In 1946 Simeon II, the last person to bear the title “tsar,” was deposed and exiled from Bulgaria. Fifty years later, he returned and was elected prime minister.

Today I was reading a list of living former monarchs and wondering just what you would get up to after abdicating, resigning, or being deposed. Wouldn’t everything else seem like a bit of a let-down in comparison? Anyway, I came across this guy Simeon Borisov von Saxe-Coburg-Gotha. He was the last tsar of Bulgaria, the last person to ever have that title in fact.
Although we associate the title “tsar” with the Russians, the first tsars were Bulgarian. Simeon I, formerly known as prince (Knyaz), picked up the title in 913 CE after essentially forcing the Patriarch of Constantinople to acknowledge him as emperor of the Bulgarians. (Simeon was laying siege to Constantinople at the time, which gave him some pretty good negotiating power.)

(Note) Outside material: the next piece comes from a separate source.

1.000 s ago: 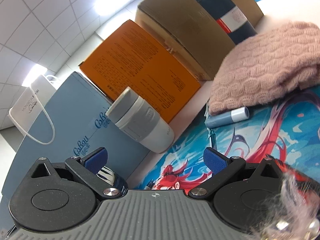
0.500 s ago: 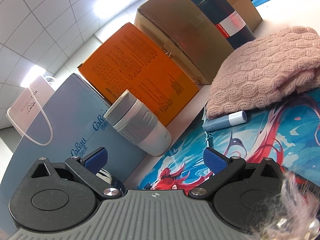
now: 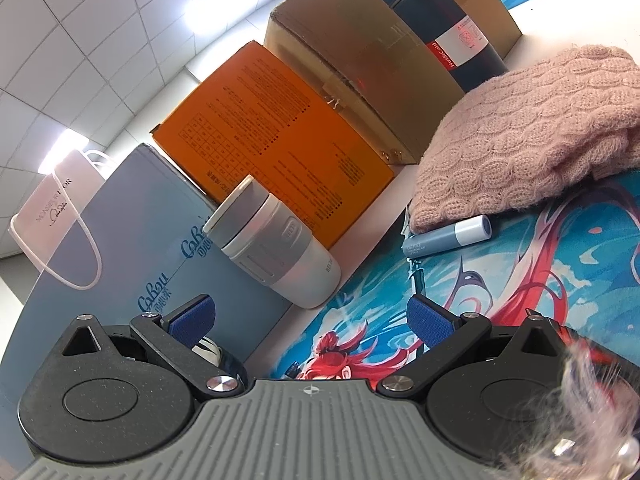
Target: Organize rigid objects
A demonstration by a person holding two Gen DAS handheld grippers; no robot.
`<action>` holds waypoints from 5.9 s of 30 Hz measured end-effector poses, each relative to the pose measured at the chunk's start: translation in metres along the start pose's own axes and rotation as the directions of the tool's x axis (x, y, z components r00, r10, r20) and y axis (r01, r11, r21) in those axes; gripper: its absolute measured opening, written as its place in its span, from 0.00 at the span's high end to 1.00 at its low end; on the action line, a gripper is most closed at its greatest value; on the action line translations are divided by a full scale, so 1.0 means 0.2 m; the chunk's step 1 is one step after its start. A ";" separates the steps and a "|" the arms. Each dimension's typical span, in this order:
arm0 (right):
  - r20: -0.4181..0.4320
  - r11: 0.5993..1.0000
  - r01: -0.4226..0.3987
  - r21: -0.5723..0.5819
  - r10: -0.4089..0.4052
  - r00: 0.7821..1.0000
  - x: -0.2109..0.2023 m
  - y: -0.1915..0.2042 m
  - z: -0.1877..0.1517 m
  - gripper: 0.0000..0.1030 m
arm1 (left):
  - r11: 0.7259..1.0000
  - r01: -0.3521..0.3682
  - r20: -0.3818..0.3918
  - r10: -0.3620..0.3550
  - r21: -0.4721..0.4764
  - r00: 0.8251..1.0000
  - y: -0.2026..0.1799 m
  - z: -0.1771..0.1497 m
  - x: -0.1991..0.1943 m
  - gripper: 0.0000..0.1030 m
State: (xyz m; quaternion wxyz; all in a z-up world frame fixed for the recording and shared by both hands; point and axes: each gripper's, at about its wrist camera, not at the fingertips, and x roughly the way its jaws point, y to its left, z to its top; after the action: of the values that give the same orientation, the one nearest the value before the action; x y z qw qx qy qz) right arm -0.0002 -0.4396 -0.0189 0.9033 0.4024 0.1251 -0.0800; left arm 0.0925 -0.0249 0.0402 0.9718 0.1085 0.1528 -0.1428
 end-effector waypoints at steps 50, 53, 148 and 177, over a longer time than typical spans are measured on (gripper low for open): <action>-0.037 0.920 0.312 -0.236 -0.329 0.944 0.10 0.04 0.11 0.00 | 0.949 0.243 0.232 -0.195 -0.203 0.953 0.12 0.29 -0.33 0.00; -0.040 0.915 0.371 -0.157 -0.381 0.924 0.17 0.03 0.12 0.00 | 0.954 0.226 0.218 -0.181 -0.200 0.959 0.12 0.29 -0.33 0.00; -0.574 0.769 -0.334 -0.546 -0.052 0.817 0.35 1.47 -0.86 0.17 | 0.845 0.186 0.033 -0.196 -0.502 0.980 0.71 -0.07 -0.50 0.00; -0.418 0.943 -0.111 -0.313 -0.032 0.908 0.32 1.40 -0.80 0.59 | 0.848 0.197 0.007 -0.222 -0.493 0.975 0.69 -0.08 -0.47 0.00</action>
State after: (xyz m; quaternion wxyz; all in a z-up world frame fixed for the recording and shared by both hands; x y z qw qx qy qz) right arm 0.1044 -0.1379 0.0571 0.9114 0.2559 0.3185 0.0485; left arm 0.0461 0.1314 0.0796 0.9419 -0.1554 0.2191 -0.2017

In the intervening millennium, quite a few people had the title “tsar” – at first the Bulgarian monarchs, then a couple of Serbian rulers in the 14th century, then the Russians got involved. But all of these other tsars were gone by the time of the last tsar: Simeon II.
Simeon was born in a rather tough situation: his father had joined the Axis powers in World War II, and then died under very mysterious circumstances. He had just gone to Germany to visit Hitler, came back home, and his heart failed. But it was the kind of heart failure that could have come from a slow-acting poison… maybe. To this day we don’t know if he was poisoned by British or Russian agents, or by the Third Reich itself, or he just died of natural causes. In any case, six-year-old Simeon became the tsar.

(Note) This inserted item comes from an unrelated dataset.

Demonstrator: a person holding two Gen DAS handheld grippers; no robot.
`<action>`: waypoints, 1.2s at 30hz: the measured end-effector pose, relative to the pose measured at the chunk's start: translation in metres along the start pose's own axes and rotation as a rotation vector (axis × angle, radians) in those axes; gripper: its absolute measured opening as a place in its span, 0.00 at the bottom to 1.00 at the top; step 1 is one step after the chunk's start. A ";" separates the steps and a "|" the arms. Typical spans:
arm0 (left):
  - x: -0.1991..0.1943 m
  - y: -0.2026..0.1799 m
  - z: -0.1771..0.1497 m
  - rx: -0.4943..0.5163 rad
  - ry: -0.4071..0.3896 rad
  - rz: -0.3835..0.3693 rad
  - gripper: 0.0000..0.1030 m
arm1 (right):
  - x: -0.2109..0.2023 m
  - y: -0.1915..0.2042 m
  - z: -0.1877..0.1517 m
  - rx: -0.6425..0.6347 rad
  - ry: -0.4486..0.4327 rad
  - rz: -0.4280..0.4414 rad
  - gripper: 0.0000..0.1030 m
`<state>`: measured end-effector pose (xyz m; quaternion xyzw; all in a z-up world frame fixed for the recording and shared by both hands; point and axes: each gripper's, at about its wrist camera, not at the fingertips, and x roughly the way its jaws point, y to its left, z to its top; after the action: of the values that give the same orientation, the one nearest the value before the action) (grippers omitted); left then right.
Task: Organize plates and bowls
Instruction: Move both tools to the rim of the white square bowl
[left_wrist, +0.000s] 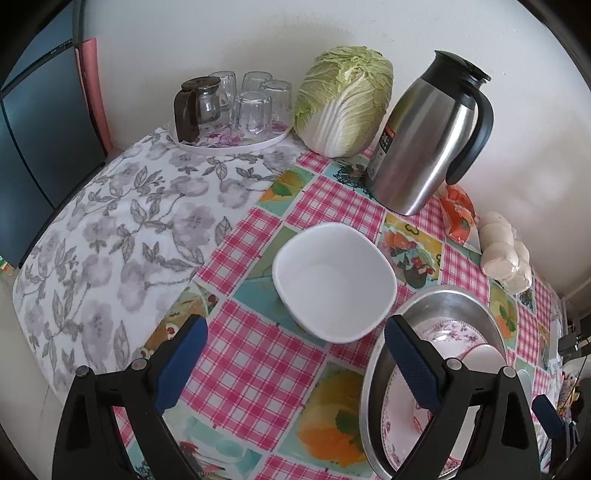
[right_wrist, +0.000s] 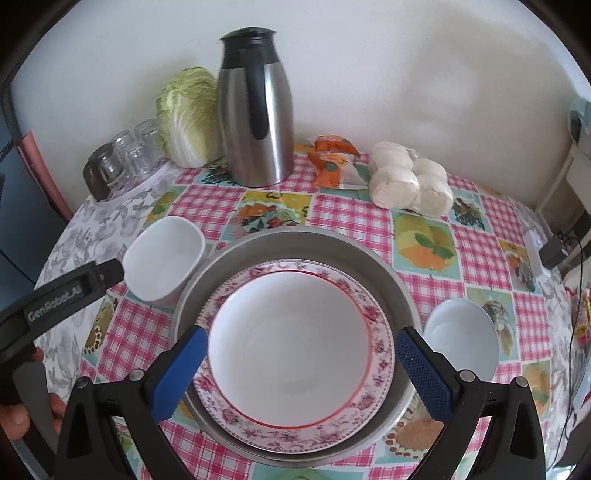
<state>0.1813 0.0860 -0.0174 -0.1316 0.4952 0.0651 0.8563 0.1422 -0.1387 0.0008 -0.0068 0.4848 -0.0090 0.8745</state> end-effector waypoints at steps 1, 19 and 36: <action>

Just over one year later, Soviet troops entered Bulgaria and Simeon was kicked out. He spent the next fifty years in exile, studying in Egypt, Spain, and the United States and then working in Spain. Apparently pro-monarchy feeling never left Bulgaria, because after the fall of the Soviet Union there was talk of restoring him as tsar.
In 1996 Simeon returned to Bulgaria, and in 2001 he formed a political party and ran for office. And won! Simeon, formerly tsar, was Prime Minister of Bulgaria from 2001 to 2005. He’s one of only two hereditary monarchs to also be freely elected leader (the other, Norodom Sihanouk of Cambodia, has had an extraordinarily bumpy ride that I’ll write about another time). Simeon, the final tsar, is still alive today.